After a beachful of round pebbles, dog-walking families and sandcastle builders, a heavily eroded cliff path, a headland of miniature memorials, bright gorse and big, big views. The clifftop fairly busy with the dog-walking families, the new path inland from the collapsed one not wide enough for passing in gangs.

 
 
St Bees beach with Black Coombe The old path
 

Bright gorse  Looking south beyond the Factory 

To the west, the sea, Snaefell and the Isle of Man; to the north, Criffel and the Galloway hills; to the east the Western fells; to the south, Black Coombe and the Factory. This is where my parents grew up, the views they grew up with, there throughout my childhood but not ingrained on my mind - I can map the western valleys, but not the western fells. The post-industrial coastal towns are different from the eastern market towns in my mind, and I'm certainly snobbish in the way I think about them. When the Gap was open earlier this year, there was talk of the north-south divide in the county, but the east-west divide (with a dialect divide going back to the different varieties of Vikings) was more present in my childhood. As an adult I recognise the importance of the west - far more populous than the east, economically important, but harder to reach.

View south with gorse


Over the cliffhead and down to the beach, past an array of discarded plastic in which I can see little to collect, even as a frequent forager of other people's discards.
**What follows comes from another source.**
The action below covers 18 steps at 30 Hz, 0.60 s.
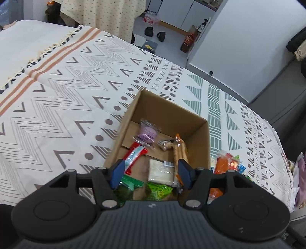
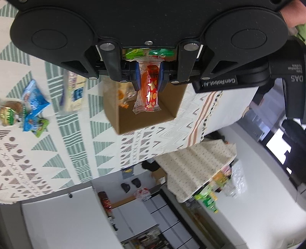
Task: Organize snacks
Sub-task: 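Lower the green packet into the box with the left gripper while the right drops the orange candy, then move the left gripper to the white cake bar while the right approaches the green-wrapped round cake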
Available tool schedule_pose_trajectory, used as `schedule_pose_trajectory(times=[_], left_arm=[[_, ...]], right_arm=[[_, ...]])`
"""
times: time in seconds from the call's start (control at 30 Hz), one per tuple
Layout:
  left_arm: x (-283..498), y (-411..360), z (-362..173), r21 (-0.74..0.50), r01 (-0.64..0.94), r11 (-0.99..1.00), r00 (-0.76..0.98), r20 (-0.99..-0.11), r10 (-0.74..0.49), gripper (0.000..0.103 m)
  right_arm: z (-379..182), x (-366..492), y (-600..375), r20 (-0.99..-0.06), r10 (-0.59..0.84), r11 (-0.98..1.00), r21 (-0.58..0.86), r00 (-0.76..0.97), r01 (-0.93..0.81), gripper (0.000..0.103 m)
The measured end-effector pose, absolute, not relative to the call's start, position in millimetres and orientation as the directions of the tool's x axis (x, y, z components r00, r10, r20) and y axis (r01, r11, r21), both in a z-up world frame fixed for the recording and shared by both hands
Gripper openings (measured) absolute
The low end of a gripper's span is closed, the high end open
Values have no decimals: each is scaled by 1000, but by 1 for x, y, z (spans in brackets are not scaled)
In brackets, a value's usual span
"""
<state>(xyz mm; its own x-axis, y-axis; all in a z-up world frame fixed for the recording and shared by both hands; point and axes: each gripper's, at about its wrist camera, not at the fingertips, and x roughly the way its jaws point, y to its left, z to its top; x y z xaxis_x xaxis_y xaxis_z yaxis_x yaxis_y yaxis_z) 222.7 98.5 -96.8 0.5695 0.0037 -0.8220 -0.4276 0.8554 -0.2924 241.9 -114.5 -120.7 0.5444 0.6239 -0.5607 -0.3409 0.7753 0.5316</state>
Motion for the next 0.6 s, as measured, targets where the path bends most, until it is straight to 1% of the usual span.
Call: schedule_pose_trajectory(times=[0.03, 0.1, 0.13, 0.23, 0.27, 0.33, 0.47, 0.53, 0.6], left_arm=[[222, 100, -96, -292, -431, 854, 569, -823, 5, 65], [220, 102, -95, -291, -440, 850, 569, -822, 13, 71], [219, 103, -94, -289, -445, 848, 570, -821, 20, 72], [217, 105, -92, -284, -450, 847, 571, -821, 28, 81], [217, 105, -91, -281, -450, 848, 569, -822, 30, 81], [217, 103, -90, -278, -450, 849, 569, -821, 34, 84], [215, 98, -89, -273, -446, 853, 571, -820, 36, 86], [214, 95, -87, -277, -442, 853, 573, -819, 31, 86], [213, 91, -83, -288, -437, 852, 580, -814, 22, 86]], right_arm=[[-121, 241, -111, -565, 626, 775, 526, 537, -350, 24], [-120, 241, -106, -572, 626, 777, 515, 529, -362, 25], [-119, 240, -104, -573, 628, 776, 512, 526, -369, 29], [-116, 240, -108, -572, 622, 781, 504, 535, -369, 36], [-115, 240, -111, -572, 618, 784, 503, 540, -364, 37], [-114, 240, -120, -577, 604, 793, 500, 550, -347, 47], [-113, 239, -139, -589, 562, 823, 469, 581, -321, 57], [-113, 238, -150, -596, 538, 837, 459, 596, -297, 66], [-112, 237, -161, -608, 509, 855, 442, 609, -273, 69]])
My Cumbria Coastal Way guidebook, published in 1994, says "Fleswick Bay was once the haunt of smugglers, and it is easy to imagine the small dark caves concealing kegs of brandy and bottles of whisky. The bay is a good place to look for semi-precious stones such as agates and has a wonderful sculpted sandstone shore."

 

 
Fleswick beach south
 
Fleswick cliff north
Fleswick cave  Barnacles 

My moonscape is no longer in a cave - the cliff must have receded and the caves shrunk, leaving my moonscape outside. In what remains of the cave, 100-year-old public school boy graffiti, in elegant script, and just one moonrock.
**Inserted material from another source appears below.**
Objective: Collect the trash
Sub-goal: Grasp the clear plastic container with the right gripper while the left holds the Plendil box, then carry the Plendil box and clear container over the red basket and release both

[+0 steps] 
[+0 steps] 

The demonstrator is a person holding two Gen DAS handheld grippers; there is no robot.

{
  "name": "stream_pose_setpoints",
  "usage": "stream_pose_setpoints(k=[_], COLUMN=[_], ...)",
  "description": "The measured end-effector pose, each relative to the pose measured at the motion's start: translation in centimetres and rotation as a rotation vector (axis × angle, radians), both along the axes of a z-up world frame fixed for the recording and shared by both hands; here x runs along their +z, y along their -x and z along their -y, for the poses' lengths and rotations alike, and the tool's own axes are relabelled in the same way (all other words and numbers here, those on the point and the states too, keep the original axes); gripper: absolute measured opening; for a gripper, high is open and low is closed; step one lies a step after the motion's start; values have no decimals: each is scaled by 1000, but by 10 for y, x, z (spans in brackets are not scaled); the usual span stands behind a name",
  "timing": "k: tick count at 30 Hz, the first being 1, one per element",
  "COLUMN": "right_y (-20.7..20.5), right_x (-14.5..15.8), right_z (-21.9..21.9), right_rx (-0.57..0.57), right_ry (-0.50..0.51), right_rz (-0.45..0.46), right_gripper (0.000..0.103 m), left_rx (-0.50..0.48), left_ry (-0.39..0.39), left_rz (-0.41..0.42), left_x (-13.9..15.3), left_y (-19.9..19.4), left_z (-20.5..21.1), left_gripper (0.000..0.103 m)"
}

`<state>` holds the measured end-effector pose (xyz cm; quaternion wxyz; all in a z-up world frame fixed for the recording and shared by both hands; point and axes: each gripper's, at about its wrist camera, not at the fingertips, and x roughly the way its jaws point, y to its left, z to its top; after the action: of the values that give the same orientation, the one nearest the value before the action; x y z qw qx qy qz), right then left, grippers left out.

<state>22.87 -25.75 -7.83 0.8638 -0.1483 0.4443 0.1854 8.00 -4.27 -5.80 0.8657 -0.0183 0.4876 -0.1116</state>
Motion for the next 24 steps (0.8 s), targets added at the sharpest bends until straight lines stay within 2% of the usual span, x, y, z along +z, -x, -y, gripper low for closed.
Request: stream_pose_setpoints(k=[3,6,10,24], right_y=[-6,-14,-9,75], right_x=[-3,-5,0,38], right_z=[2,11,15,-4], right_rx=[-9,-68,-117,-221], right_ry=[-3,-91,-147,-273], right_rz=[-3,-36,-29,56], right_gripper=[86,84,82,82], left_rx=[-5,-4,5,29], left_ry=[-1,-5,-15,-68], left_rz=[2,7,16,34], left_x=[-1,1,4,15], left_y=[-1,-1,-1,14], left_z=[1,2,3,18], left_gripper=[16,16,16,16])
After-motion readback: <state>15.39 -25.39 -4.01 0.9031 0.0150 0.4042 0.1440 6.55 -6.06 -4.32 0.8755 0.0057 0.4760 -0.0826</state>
Posh graffiti More posh graffiti
 
 
 
 
Moonscape 1986 (approx)
 
Moonscape 2016
 
 
   

Limpets had gathered in the craters of one outside moonrock; back in the cave I arrange pebble eggs in the shallower crater cups of the younger indoor moonrock.

Limpets Eggcups


And then out into the light for a quick look at the barnacle rocks, huge lumps of sandstone crusted grey with barnacles, barnacles on barnacles, barnacles on limpets. One rock has lots of inch-wide dark circles, looking from a distance like indentations, drip cavities, but with no cliff cover to provide the drips. But the darkness isn't shadow - each indentation is a mussel-nursery, two or three dozen tiny mussels crammed together in their cradle, protruding slightly, ready to open when the tide comes in. Some of the indentations are slightly larger, mussel-free, still with water. Something dark and spherical, like a large marble, below the water in one - thinking it might be a baby urchin, I gave it a prod and got an unexpected squidge. I'd forgotten about sea anemones. And as looked further the rocks were covered in slightly bigger pools, very round, looking manmade as though scoured in concrete. Something about the geology of the sandstone leads to very round pools and very round pebbles. The pools contain pink and green seaweeds, dark red anemones, indigo mussels, yellow-white limpets, and astonishing microworlds.


 

 

 

 

 

 


Next year, when I stop making things from other people's patterns, I'll make embroideries of Fleswick beach - barnacle rocks of linen thread on linen cloth stained with Egremont Red, and lots of dense French and bullion knots, and circular rockpools, tiny aquaria peered at through a light surface veil.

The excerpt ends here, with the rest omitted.